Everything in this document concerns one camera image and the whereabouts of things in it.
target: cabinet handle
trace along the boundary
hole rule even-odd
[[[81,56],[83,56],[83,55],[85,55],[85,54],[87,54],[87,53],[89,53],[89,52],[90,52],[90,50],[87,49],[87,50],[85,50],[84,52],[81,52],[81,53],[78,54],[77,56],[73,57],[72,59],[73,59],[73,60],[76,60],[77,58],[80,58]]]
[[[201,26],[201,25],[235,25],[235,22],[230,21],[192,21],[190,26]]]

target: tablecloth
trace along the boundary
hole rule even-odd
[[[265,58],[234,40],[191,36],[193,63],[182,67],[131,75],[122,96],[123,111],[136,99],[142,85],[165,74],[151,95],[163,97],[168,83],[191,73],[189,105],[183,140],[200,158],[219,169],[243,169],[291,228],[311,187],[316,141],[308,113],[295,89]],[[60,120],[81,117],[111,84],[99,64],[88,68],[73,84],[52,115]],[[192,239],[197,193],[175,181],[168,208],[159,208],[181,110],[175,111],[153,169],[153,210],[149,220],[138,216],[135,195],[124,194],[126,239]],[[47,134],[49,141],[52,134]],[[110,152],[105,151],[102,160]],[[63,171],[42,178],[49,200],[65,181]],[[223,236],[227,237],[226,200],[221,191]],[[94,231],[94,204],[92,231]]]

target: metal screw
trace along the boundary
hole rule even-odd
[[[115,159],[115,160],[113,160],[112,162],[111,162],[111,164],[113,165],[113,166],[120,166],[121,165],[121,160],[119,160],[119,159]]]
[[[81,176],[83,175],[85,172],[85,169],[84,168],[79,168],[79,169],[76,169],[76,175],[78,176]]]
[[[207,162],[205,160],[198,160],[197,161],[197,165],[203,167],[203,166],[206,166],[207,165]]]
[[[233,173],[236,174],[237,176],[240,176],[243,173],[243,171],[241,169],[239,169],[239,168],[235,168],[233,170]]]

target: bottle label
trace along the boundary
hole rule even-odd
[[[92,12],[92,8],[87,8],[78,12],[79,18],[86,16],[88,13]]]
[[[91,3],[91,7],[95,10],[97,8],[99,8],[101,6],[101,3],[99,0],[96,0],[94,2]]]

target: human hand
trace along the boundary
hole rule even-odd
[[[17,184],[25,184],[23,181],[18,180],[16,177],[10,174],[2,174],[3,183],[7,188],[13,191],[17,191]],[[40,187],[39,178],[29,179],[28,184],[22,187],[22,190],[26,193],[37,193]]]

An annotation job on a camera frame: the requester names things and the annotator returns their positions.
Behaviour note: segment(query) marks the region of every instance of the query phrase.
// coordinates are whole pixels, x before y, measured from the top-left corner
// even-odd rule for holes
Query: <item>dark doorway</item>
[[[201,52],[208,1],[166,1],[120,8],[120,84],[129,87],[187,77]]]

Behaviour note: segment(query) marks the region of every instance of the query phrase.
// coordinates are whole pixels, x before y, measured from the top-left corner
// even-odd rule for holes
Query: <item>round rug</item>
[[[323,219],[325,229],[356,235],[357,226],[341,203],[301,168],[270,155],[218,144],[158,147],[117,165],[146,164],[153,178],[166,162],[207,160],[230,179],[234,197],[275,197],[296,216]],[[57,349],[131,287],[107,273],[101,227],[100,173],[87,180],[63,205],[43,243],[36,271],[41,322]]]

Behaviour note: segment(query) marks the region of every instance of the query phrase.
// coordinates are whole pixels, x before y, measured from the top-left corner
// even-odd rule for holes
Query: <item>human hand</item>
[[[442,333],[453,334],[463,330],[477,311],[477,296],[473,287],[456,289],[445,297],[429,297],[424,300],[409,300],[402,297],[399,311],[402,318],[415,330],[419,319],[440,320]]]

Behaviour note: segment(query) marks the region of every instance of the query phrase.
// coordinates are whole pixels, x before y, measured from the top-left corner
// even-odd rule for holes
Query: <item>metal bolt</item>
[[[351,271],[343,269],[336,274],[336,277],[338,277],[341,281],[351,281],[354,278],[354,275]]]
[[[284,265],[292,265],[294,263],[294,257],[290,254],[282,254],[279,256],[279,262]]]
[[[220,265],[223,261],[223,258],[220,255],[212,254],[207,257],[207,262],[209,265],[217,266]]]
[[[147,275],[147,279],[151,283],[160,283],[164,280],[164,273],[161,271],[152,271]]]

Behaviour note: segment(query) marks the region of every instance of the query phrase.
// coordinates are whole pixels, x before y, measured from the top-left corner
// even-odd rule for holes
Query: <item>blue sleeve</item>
┄┄┄┄┄┄
• [What this task involves] Print each record word for word.

• [Written response]
Everything in this document concerns one camera image and the whereabouts of things in it.
target: cabinet handle
trace along the boundary
hole rule even-odd
[[[81,56],[83,56],[83,55],[85,55],[85,54],[87,54],[87,53],[89,53],[89,52],[90,52],[90,50],[87,49],[87,50],[85,50],[84,52],[81,52],[81,53],[78,54],[77,56],[73,57],[72,59],[73,59],[73,60],[76,60],[77,58],[80,58]]]
[[[201,26],[201,25],[235,25],[235,22],[230,21],[192,21],[190,26]]]

target: tablecloth
trace along the boundary
hole rule even-odd
[[[265,58],[234,40],[191,36],[193,63],[182,67],[131,75],[122,96],[123,111],[136,99],[142,85],[165,74],[151,95],[163,97],[168,83],[191,73],[189,105],[183,140],[200,158],[219,169],[243,169],[291,228],[311,187],[316,141],[308,113],[295,89]],[[60,120],[81,117],[111,84],[99,64],[88,68],[73,84],[52,115]],[[192,239],[197,193],[175,181],[168,208],[159,208],[181,110],[175,111],[153,169],[153,210],[149,220],[138,216],[135,195],[124,194],[126,239]],[[47,134],[49,141],[52,134]],[[110,152],[105,151],[102,160]],[[63,171],[42,178],[49,200],[65,181]],[[223,236],[227,237],[226,200],[221,191]],[[94,231],[94,204],[92,231]]]

target: metal screw
trace along the boundary
hole rule even-odd
[[[115,159],[115,160],[113,160],[112,162],[111,162],[111,164],[113,165],[113,166],[120,166],[121,165],[121,160],[119,160],[119,159]]]
[[[81,176],[83,175],[85,172],[85,169],[84,168],[79,168],[79,169],[76,169],[76,175],[78,176]]]
[[[207,162],[205,160],[198,160],[197,161],[197,165],[203,167],[203,166],[206,166],[207,165]]]
[[[233,173],[236,174],[237,176],[240,176],[243,173],[243,171],[241,169],[239,169],[239,168],[235,168],[233,170]]]

target: bottle label
trace along the boundary
hole rule even-odd
[[[92,12],[92,8],[87,8],[78,12],[79,18],[86,16],[88,13]]]
[[[91,3],[91,7],[95,10],[97,8],[99,8],[101,6],[101,3],[99,0],[96,0],[94,2]]]

target: human hand
trace along the boundary
hole rule even-odd
[[[17,184],[25,184],[23,181],[18,180],[16,177],[10,174],[2,174],[3,183],[7,188],[13,191],[17,191]],[[40,187],[39,178],[29,179],[28,184],[22,187],[22,190],[26,193],[37,193]]]

An annotation job on a camera frame: the requester names things and the annotator returns their positions.
Behaviour note: segment(query) marks the region of every instance of the query phrase.
// coordinates are whole pixels, x before y, measured from the top-left corner
// even-odd rule for holes
Query: <item>dark doorway</item>
[[[201,52],[208,1],[166,1],[120,8],[120,84],[129,87],[187,77]]]

Behaviour note: segment(query) marks the region of every instance of the query phrase.
// coordinates are whole pixels, x before y, measured from the top-left corner
// even-odd rule for holes
Query: <item>round rug</item>
[[[323,219],[325,229],[356,235],[357,226],[341,203],[301,168],[270,155],[218,144],[158,147],[117,165],[146,164],[153,178],[166,162],[207,160],[230,179],[234,197],[275,197],[296,216]],[[57,349],[131,287],[107,273],[101,227],[100,173],[87,180],[63,205],[43,243],[36,271],[41,322]]]

Behaviour note: segment(query) marks the region of every instance of the query phrase.
// coordinates are whole pixels, x before y, measured from the top-left corner
// even-odd rule for holes
Query: <item>human hand</item>
[[[442,333],[453,334],[463,330],[477,311],[477,296],[473,287],[456,289],[445,297],[429,297],[424,300],[409,300],[402,297],[399,311],[402,318],[415,330],[419,319],[440,320]]]

Behaviour note: segment(query) marks the region of every instance of the query phrase.
// coordinates are whole pixels, x before y, measured from the top-left corner
// even-odd rule for holes
Query: <item>metal bolt</item>
[[[351,271],[343,269],[336,274],[336,277],[338,277],[341,281],[351,281],[354,278],[354,275]]]
[[[284,265],[292,265],[294,263],[294,257],[290,254],[282,254],[279,256],[279,262]]]
[[[220,265],[223,261],[223,258],[220,255],[212,254],[207,257],[207,262],[209,265],[217,266]]]
[[[147,275],[147,279],[151,283],[160,283],[164,280],[164,273],[161,271],[152,271]]]

Behaviour note: segment(query) marks the region of every instance of the query phrase.
// coordinates are whole pixels, x before y, measured from the top-left corner
// even-odd rule for holes
Query: <item>blue sleeve</item>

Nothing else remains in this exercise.